Just dusted the grill off...gonna hav to tri me som cajun chicken dar boy!!
Thanks for the info.


----------



## davis831

when we boil shrimp or crawfish we normally throw a chicken in the water after we pull the shrimp and let it boil and it is good. next time i will have to put it on the grill after it is boiled..


----------



## MULLET HUNTER

Sounds tasty.... I wonder if you put Cajun seasoning in the beer can, how that would come out??? Hmmmmmm.....


----------



## Paymaster

Oh Yeah! I am tryin this for sure. Thanks for sharing.:thumbup:


----------



## Flounder Hounder

I tried it last weekend. It was great! This will definately be on the repeat list.


----------



## grey ghost

man that sounds GOOOOD! Hey i am allergic to shell fish, guess i am out on that recipe!! Dang sho sounds gooood!!


----------



## beeritself

MULLET HUNTER said:


> Sounds tasty.... I wonder if you put Cajun seasoning in the beer can, how that would come out??? Hmmmmmm.....


When I make beer can chicken, I usually add crab boil to the beer and hit the chicken with a little Old Bay (amongst other seasonings). You can definitely get some flavor that way. Also, you can make your own injectable marinade with crab boil in it. 

I tried the crab boil, then grill it method and it worked really well. I'll be doing it again.


----------



## SouthAlabamaSlayer

grey ghost said:


> man that sounds GOOOOD! Hey i am allergic to shell fish, guess i am out on that recipe!! Dang sho sounds gooood!!
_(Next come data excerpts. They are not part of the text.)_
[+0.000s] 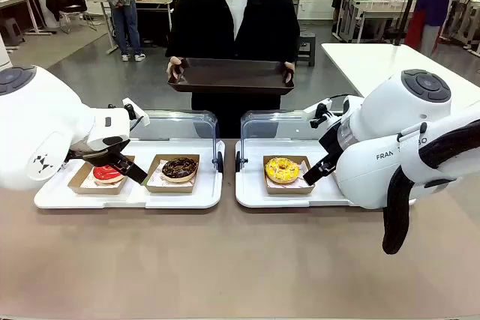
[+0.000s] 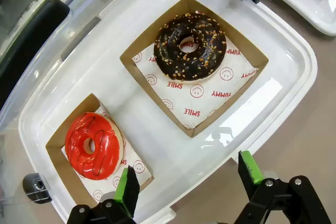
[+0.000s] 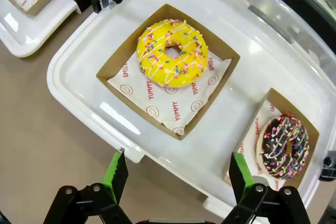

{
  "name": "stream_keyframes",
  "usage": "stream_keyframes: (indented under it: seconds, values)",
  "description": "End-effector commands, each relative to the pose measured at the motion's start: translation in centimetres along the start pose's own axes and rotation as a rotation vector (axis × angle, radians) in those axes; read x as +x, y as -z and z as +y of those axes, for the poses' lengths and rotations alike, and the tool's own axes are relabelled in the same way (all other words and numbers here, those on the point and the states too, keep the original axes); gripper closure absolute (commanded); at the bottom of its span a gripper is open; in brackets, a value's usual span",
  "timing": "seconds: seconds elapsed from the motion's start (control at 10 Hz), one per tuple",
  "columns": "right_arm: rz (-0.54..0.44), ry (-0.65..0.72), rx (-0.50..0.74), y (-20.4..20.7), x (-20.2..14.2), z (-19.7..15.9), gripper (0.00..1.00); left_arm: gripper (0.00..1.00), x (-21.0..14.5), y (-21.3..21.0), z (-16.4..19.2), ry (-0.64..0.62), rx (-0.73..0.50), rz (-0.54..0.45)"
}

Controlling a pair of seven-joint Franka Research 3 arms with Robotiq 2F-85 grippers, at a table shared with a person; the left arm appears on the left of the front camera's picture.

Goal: Provide the desired donut to the person.
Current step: Pick up and lift the Paper togo box containing the Donut pointed at by the person.

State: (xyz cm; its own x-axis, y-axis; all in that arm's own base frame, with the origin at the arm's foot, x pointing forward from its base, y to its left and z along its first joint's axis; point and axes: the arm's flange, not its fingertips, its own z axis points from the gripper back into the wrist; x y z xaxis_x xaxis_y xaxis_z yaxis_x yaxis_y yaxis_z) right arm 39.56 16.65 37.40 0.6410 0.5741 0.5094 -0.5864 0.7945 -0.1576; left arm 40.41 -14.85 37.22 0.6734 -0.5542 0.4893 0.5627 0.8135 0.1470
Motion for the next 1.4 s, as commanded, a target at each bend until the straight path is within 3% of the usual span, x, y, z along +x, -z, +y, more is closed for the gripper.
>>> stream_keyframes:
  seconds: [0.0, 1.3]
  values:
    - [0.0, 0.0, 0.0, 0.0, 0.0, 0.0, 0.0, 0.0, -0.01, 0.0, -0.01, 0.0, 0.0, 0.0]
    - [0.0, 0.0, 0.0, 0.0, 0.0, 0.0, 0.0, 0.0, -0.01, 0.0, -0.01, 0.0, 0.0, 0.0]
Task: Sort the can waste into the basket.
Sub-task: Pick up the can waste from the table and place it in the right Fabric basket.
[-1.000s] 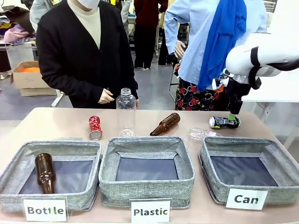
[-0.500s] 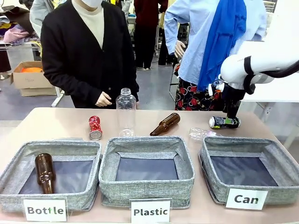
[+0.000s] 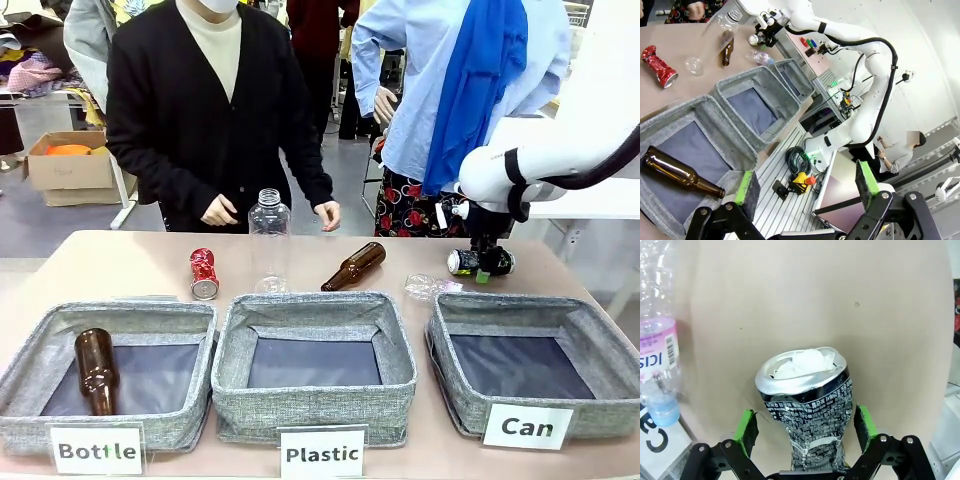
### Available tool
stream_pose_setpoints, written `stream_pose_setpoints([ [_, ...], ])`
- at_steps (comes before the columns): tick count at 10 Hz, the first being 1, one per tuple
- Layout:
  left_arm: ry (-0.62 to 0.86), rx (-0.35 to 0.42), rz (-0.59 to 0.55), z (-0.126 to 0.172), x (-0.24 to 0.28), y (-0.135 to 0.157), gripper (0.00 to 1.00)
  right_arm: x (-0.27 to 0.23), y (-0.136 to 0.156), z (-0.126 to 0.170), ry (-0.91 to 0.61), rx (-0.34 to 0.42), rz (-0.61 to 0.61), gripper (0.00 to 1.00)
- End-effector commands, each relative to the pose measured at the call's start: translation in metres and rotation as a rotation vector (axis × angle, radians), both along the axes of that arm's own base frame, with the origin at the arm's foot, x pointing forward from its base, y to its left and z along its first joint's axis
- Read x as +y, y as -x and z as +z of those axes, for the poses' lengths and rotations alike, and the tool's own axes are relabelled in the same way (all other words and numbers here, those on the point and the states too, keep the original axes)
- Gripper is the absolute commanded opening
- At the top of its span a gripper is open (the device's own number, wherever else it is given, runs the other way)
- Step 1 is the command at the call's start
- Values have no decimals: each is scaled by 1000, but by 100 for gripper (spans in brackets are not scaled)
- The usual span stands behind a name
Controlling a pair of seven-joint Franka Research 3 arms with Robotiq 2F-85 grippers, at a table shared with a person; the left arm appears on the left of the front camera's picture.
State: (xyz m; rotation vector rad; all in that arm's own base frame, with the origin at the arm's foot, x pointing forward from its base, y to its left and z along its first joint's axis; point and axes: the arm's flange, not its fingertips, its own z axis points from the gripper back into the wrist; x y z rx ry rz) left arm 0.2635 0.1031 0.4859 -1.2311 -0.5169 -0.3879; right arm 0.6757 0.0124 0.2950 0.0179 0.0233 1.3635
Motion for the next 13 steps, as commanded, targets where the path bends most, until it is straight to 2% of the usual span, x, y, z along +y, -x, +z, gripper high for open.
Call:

There are no shellfish involved? Haha you just boil the chicken in crab boil.


----------



## HisName

Great Idea , thanks for sharing.
some great looking food on here that my wife and I just can not have.
but this sounds top notch!:thumbsup:


----------



## fishn4fun

That sounds great. I will be trying this tomorrow


----------



## MULLET HUNTER

Tried this over the weekend, I was awesome chicken.....


----------



## MrFish

MULLET HUNTER said:


> Sounds tasty.... I wonder if you put Cajun seasoning in the beer can, how that would come out??? Hmmmmmm.....


I always put cajun seasoning in the beer can when making drunk chicken. And rub the entire skin down with the seasoning too. That way you have something to snack on while waiting on the chicken to cool.


----------



## Choozee

Yum that sounds delicious! I am gonna try this!

Sent from my iPad using Forum Runner


----------



## Boatjob1

Question. 
When I boil shrimp, crabs, crawfish, whatever, I use a combination of dry Zatarain's powder, I thrown in a bag or 2 of the prebag Zat's, I also used the HOT concentrate liquid crab boil and Old Bay dry. I mix all this together along with a few special ingredients and make it super spicy. What is the best boil, or combination for this chicken recipe????? Thanks in advance. Tom B.


----------



## beeritself

I've done it a few ways. Simple as water and liquid crab boil and as complex as my actual crawfish boil recipe. They both worked well IMO.


----------



## SouthAlabamaSlayer

Depends on what you're looking for, I personally like mine with just the liquid HOT crab boil. You could always experiment with it and see what you like. Either way it's delicious.


----------



## Boatjob1

Thanxxxxxxxxxxxxxxxxxxxx, Looks like I'll be tring this out this w/e.......... Appreciate it....


----------



## DVR6

I tried this and it was good. 

Boiled in old bay, enough to turn the chicken slightly orange. Then grilled it on the egg for a few minutes and brushed on regular bbq sauce both sides the last 10 minutes on the grill.


----------